History

Canada
- Name: Lord Clarendon
- Port of registry: Sydney, Nova Scotia; Official No. 9017946;
- Builder: William Nesbitt, North Sydney, Nova Scotia
- Launched: 1851
- Maiden voyage: North Sydney to Liverpool, November 13, 1851
- Fate: Wrecked November 26, 1851

General characteristics
- Tonnage: 1073 Gross Tons
- Length: 155.8 ft.
- Beam: 32.6 ft.
- Depth: 23.4 ft.
- Decks: 2
- Propulsion: Sail
- Sail plan: Full-rigged ship
- Crew: 19

= Lord Clarendon (ship) =

Canadian sailing ship

Lord Clarendon was the largest wooden ship ever built in Cape Breton Island, Nova Scotia.
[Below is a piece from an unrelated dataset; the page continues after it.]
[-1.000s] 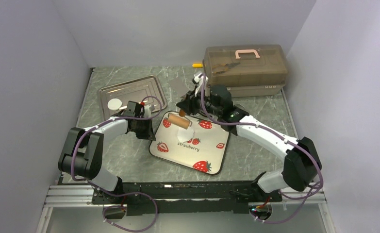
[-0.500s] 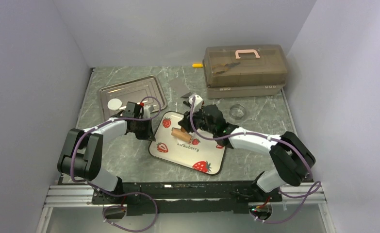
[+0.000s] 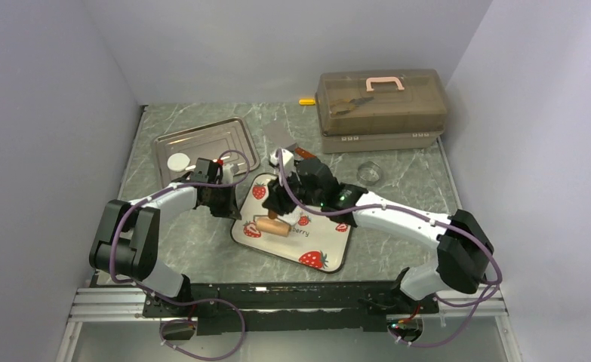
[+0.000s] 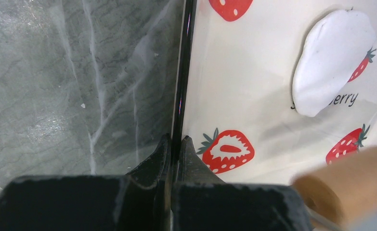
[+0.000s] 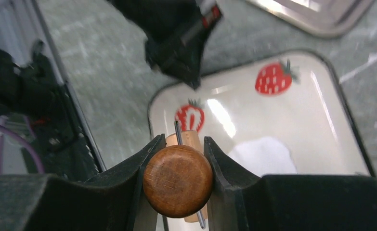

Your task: Roll out the dumpling wrappers from the dough

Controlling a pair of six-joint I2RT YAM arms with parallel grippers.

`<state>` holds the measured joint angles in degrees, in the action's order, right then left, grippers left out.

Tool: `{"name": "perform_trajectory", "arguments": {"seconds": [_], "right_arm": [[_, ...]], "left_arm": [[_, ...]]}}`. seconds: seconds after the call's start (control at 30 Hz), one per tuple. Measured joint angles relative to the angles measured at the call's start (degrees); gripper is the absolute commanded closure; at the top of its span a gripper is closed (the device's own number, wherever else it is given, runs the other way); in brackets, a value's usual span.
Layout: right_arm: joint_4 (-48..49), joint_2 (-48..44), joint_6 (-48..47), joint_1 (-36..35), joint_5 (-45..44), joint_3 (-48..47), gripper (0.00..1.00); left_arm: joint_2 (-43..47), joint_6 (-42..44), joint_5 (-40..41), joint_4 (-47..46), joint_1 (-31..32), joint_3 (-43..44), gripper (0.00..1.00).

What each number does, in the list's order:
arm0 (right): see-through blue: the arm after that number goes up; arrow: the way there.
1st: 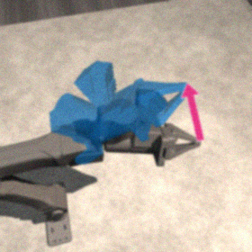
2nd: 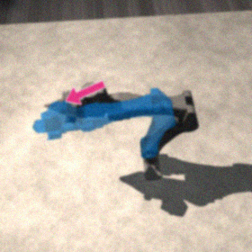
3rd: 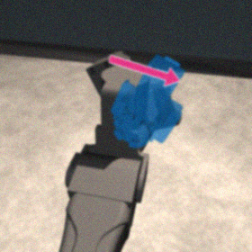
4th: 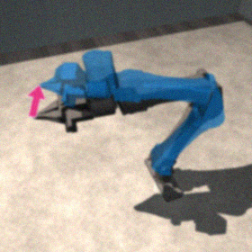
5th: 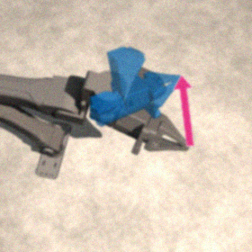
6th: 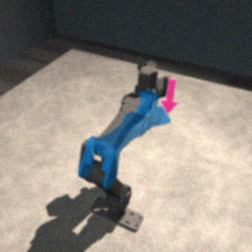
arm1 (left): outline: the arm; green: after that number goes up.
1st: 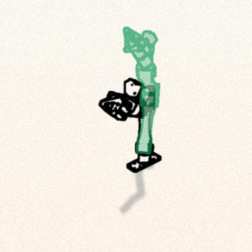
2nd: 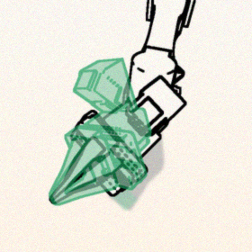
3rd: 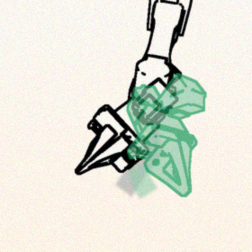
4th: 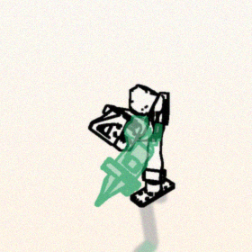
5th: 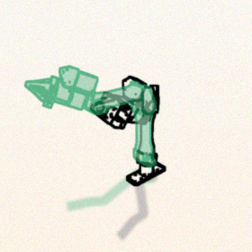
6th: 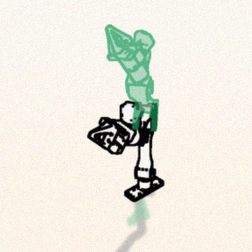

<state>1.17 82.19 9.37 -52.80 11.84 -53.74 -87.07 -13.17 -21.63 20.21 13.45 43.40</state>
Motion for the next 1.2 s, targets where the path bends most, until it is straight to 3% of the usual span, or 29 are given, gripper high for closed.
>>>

The ship was named in honour of the British statesman, George Villiers, the 4th Earl of Clarendon. The ship was built to order at North Sydney by William Nesbitt for clients in Great Britain. She was completed in November 1851 and left North Sydney for Liverpool, England with a cargo of timber on November 13, under the command of Samuel Hannan. Her rudder was damaged by a severe storm hours after leaving port and the ship turned back for North Sydney for repairs. However, Lord Clarendon ran aground at Low Point at the entrance to Sydney Harbour. The ship was not badly damaged and plans were made to refloat her as soon as the weather calmed. However, a violent gale on November 26 carried away the foremast and mainmast, damaging the ship beyond repair. The crew were rescued the next day. The ship soon broke apart but some cargo and fittings were salvaged.